# EXERCISE PROMPT
Every line below from the one with "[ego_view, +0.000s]" through the one with "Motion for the" should be retyped exactly, both ends included; no other lines and no pictures.

== Segment start ==

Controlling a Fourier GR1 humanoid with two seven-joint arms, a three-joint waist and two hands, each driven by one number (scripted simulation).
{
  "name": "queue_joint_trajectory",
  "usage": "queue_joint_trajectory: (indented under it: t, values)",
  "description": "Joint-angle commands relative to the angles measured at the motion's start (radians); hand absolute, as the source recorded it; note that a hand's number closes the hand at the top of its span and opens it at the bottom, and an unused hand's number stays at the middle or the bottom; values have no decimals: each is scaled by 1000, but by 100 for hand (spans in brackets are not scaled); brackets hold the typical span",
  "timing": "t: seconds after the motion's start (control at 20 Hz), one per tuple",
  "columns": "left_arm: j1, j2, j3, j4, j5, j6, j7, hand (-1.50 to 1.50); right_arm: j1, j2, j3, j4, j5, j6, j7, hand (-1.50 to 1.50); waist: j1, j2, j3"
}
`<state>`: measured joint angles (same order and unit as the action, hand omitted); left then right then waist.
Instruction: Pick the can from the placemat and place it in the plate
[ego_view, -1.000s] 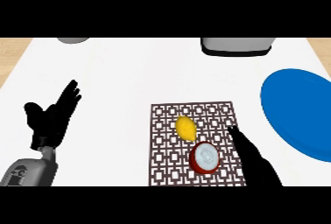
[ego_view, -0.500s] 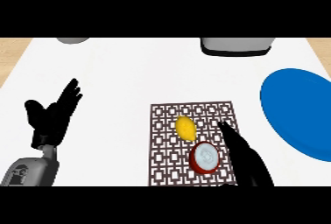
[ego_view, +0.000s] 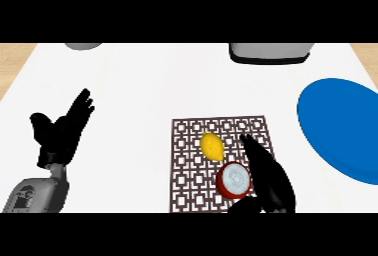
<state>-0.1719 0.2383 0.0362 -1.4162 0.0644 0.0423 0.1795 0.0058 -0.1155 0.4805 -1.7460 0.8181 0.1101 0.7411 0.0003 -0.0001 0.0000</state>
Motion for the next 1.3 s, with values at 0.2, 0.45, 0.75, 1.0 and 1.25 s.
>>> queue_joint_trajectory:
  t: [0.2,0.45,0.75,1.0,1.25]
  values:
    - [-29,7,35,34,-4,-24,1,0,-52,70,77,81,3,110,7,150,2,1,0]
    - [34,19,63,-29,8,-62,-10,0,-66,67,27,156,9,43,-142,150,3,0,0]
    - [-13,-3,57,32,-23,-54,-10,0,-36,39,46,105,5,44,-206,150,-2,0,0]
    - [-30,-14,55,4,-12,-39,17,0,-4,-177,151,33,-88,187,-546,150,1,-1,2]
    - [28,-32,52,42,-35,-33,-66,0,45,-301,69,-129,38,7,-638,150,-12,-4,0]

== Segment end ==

# EXERCISE OUTPUT
[ego_view, +0.000s] 
<state>-0.1719 0.2383 0.0362 -1.4162 0.0644 0.0423 0.1795 0.0058 -0.1155 0.4805 -1.7460 0.8181 0.1101 0.7411 0.0003 -0.0001 0.0000</state>
Motion for the next 1.3 s, with values at 0.2, 0.45, 0.75, 1.0 and 1.25 s.

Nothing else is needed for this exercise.